Differences Between Baby and Adult Garter Snakes

I will begin with the obvious, which is physical differences. First, baby garter snakes are smaller than their adults in size, and this is something that doesn't need any further explanation because you already know why. The second physical difference is that baby garter snakes have a smooth skin, while adult garters are scalier and rougher.

Also, baby garter snakes need to eat more often than adult garter snakes. For instance, I used to feed my young Tom and Millie every 3 to 4 days. Today, I feed them every 7 to 8 days.

Feeding a baby garter snake is more difficult than feeding an adult garter. Some babies may experience problems recognizing food. Besides, you don't expect a 10-day old garter snake to swallow a mouse whole. Adults can do this with ease though.

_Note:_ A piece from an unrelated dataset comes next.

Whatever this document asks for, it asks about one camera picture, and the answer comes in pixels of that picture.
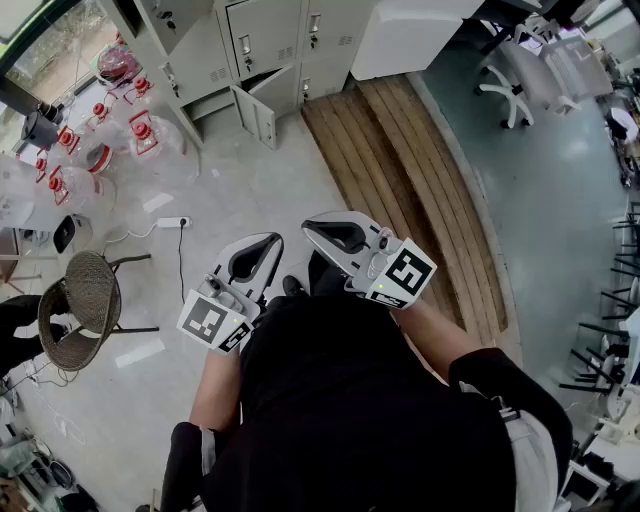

Can Baby Garter Snakes Be Good Pets

As we have seen in this guide, its very possible to have baby garters as pets, and they can be fun to have in your home. However, you must appreciate the fact that these little reptiles are more demanding than adult garters. In terms of feeding, you will need to start small and upgrade gradually. Their housing also needs upgrading. Besides, baby garter snakes are more vulnerable to health problems than adults. If you can get all these things fixed, then you will have a wonderful time with your baby garters. Won't you?